Supplied information START

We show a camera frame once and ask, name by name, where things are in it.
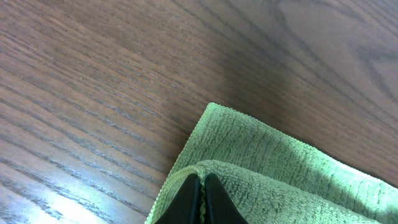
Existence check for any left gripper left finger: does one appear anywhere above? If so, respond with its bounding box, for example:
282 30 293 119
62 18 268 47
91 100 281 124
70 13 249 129
155 174 201 224

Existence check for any lime green microfiber cloth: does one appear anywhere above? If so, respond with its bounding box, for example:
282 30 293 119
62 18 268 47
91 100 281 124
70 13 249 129
146 103 397 223

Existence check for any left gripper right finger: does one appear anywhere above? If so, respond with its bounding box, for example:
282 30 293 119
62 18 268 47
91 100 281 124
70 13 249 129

Supplied information END

The problem: Give the exact lines, and only those, from the line containing "Existence check for any left gripper left" through the line containing "Existence check for any left gripper right" in the entries above.

Response to this task:
Existence check for any left gripper left finger: does one appear anywhere above? If so, respond with its bounding box, for example:
282 30 293 119
62 18 268 47
91 100 281 124
70 13 249 129
155 174 201 224

Existence check for any lime green microfiber cloth: does one appear anywhere above? If so, respond with its bounding box, for example:
282 30 293 119
62 18 268 47
91 100 281 124
70 13 249 129
146 103 397 223

Existence check for any left gripper right finger: does one appear anywhere above? If so, respond with its bounding box, for example:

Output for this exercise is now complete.